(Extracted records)
++++++++++
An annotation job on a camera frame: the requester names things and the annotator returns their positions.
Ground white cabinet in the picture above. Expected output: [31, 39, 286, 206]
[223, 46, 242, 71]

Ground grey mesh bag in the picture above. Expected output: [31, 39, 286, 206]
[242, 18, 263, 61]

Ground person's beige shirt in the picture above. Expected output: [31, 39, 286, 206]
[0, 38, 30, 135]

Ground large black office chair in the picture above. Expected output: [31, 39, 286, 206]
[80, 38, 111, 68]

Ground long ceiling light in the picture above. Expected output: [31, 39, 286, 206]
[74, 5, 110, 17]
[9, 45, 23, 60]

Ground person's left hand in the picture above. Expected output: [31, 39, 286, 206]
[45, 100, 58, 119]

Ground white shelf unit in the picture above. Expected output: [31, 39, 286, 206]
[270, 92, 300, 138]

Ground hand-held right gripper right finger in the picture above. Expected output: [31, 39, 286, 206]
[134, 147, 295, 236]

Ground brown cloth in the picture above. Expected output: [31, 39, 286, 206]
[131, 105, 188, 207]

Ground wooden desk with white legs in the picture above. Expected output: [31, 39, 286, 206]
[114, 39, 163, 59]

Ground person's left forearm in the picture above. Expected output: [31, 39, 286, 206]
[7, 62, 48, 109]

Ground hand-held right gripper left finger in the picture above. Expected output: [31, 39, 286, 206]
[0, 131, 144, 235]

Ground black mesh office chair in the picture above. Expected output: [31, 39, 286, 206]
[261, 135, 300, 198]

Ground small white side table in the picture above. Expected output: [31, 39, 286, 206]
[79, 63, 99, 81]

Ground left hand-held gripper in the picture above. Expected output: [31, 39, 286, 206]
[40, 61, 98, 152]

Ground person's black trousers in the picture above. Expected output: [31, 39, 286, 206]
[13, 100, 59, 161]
++++++++++
§ **What you will do**: Every entry above should be transcribed exactly and in full.

§ **Answer section**:
An annotation job on a camera frame: the requester names things and the annotator returns their positions.
Ground white cabinet in the picture above. Expected output: [31, 39, 286, 206]
[223, 46, 242, 71]

Ground grey mesh bag in the picture above. Expected output: [31, 39, 286, 206]
[242, 18, 263, 61]

Ground person's beige shirt in the picture above. Expected output: [31, 39, 286, 206]
[0, 38, 30, 135]

Ground large black office chair in the picture above. Expected output: [31, 39, 286, 206]
[80, 38, 111, 68]

Ground long ceiling light in the picture above. Expected output: [31, 39, 286, 206]
[74, 5, 110, 17]
[9, 45, 23, 60]

Ground person's left hand in the picture above. Expected output: [31, 39, 286, 206]
[45, 100, 58, 119]

Ground white shelf unit in the picture above. Expected output: [31, 39, 286, 206]
[270, 92, 300, 138]

Ground hand-held right gripper right finger in the picture above. Expected output: [31, 39, 286, 206]
[134, 147, 295, 236]

Ground brown cloth in the picture above. Expected output: [31, 39, 286, 206]
[131, 105, 188, 207]

Ground wooden desk with white legs in the picture above. Expected output: [31, 39, 286, 206]
[114, 39, 163, 59]

Ground person's left forearm in the picture above. Expected output: [31, 39, 286, 206]
[7, 62, 48, 109]

Ground hand-held right gripper left finger in the picture above. Expected output: [31, 39, 286, 206]
[0, 131, 144, 235]

Ground black mesh office chair in the picture above. Expected output: [31, 39, 286, 206]
[261, 135, 300, 198]

Ground small white side table in the picture above. Expected output: [31, 39, 286, 206]
[79, 63, 99, 81]

Ground left hand-held gripper in the picture above. Expected output: [31, 39, 286, 206]
[40, 61, 98, 152]

Ground person's black trousers in the picture above. Expected output: [31, 39, 286, 206]
[13, 100, 59, 161]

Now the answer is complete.